* **Data supplied**
━━━━━━━━━━━━━━━━━━━━

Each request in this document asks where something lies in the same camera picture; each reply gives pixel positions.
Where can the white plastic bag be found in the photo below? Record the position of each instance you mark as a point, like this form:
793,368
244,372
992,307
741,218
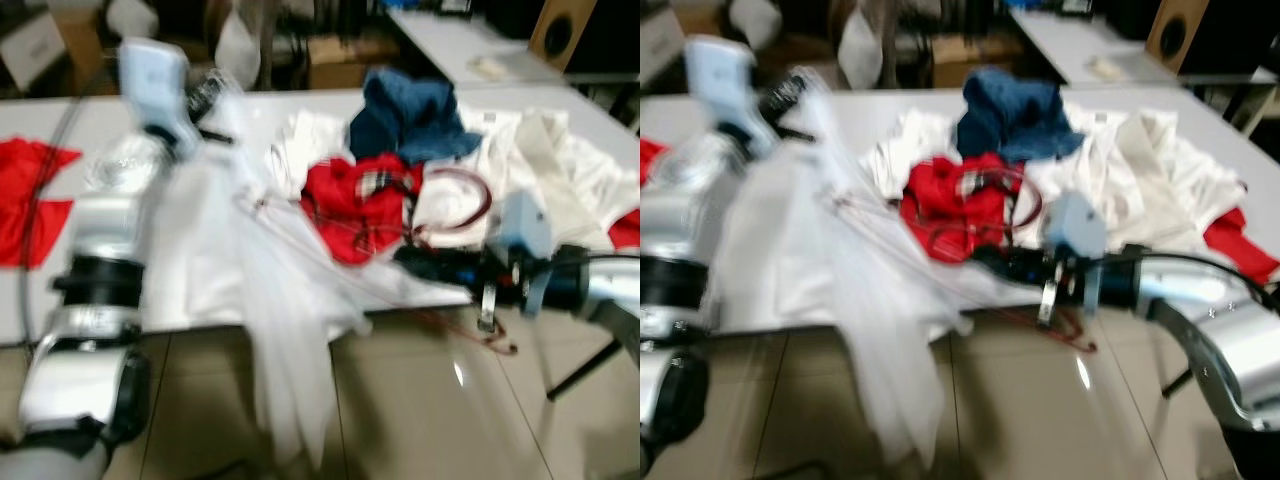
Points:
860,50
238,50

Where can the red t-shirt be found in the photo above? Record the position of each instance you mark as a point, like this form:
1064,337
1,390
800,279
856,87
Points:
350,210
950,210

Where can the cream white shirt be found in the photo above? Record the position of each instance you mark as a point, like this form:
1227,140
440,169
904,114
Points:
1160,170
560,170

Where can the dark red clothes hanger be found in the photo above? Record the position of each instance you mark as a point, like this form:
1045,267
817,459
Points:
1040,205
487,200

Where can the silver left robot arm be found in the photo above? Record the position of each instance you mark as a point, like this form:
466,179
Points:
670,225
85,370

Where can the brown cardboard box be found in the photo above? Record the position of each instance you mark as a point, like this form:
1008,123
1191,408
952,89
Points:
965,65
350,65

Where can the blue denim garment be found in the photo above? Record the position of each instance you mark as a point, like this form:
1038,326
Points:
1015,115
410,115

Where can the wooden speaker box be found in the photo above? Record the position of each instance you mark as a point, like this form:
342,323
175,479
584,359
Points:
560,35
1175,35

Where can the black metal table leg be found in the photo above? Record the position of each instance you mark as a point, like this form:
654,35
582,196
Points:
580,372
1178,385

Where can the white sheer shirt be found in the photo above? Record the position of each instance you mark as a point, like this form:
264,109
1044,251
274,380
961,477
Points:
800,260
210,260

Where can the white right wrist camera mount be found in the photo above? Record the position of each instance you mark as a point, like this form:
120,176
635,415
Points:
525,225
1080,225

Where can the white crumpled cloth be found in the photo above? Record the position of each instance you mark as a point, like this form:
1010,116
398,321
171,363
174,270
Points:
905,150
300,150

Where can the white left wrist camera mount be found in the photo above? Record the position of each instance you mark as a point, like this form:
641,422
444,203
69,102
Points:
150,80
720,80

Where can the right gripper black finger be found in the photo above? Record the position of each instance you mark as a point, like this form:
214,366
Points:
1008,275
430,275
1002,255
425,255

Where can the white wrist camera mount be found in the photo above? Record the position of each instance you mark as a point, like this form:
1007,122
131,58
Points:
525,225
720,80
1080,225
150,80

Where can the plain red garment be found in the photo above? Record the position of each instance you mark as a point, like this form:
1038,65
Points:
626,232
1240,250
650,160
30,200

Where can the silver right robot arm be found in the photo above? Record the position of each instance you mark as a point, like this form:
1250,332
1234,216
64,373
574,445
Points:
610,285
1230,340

━━━━━━━━━━━━━━━━━━━━

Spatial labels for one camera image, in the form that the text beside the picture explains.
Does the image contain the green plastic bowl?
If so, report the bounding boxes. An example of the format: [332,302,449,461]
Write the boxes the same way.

━━━━━━━━━━━━━━━━━━━━

Copy all the lines above that hold the string "plastic".

Where can the white plastic bag be found in the photo below? Record the position of each instance you mark as a point, like this form:
Does the image contain the green plastic bowl?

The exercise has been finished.